:: Exercise objective ::
Starting at the line with "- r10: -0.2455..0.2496" in it, reproduce each line below through the last one, exactly, and include nothing else.
________
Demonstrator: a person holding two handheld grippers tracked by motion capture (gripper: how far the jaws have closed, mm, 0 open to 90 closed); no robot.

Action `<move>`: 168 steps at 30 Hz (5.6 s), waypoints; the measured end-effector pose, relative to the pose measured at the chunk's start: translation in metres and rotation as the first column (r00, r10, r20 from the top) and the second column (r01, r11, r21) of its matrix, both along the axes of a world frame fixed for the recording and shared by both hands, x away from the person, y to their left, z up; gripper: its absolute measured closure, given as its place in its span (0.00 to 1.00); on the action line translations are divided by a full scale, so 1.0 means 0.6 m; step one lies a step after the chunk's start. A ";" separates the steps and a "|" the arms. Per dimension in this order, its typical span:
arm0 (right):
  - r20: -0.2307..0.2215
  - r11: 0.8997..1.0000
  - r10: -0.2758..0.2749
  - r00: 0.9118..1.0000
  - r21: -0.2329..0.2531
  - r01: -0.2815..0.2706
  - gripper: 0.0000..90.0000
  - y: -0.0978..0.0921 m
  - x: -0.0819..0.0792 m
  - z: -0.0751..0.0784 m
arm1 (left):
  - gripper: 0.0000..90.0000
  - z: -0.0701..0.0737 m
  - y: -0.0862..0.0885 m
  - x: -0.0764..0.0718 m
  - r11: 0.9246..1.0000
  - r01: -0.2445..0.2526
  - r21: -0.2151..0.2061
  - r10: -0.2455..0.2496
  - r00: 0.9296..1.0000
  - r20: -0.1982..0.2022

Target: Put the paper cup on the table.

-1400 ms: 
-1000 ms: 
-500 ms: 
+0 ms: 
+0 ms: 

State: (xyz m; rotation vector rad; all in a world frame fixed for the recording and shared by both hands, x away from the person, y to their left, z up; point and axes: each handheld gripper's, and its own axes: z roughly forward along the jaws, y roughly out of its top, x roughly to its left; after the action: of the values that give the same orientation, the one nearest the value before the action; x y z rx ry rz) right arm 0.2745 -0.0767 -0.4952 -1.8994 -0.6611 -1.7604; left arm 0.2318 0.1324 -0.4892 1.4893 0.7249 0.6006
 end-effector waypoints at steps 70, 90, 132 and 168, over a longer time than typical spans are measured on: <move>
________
:: Exercise solution ::
  - r10: -0.2455..0.2496
  - r00: 0.9296..1.0000
  - r20: -0.1982..0.2022

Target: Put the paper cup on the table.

-1400 ms: 
-1000 ms: 
-500 ms: 
+0 ms: 
+0 ms: 

State: (xyz m; rotation vector rad; all in a world frame fixed for the recording and shared by both hands, x away from the person, y to their left, z up; point and axes: each handheld gripper's, and its own axes: z roughly forward along the jaws, y roughly out of its top, x roughly to its left; after the action: of the values that give the same orientation, the one nearest the value before the action; x y z rx ry rz) right arm 0.2745 -0.0767 -0.4952 -1.8994 -0.6611 -1.7604; left arm 0.2318 0.1324 -0.4892 1.4893 0.7249 0.6006
 end-effector waypoints at steps 70, 90, 132 and 168, over a longer time than typical spans are measured on: <move>

This is the complete output for the exercise.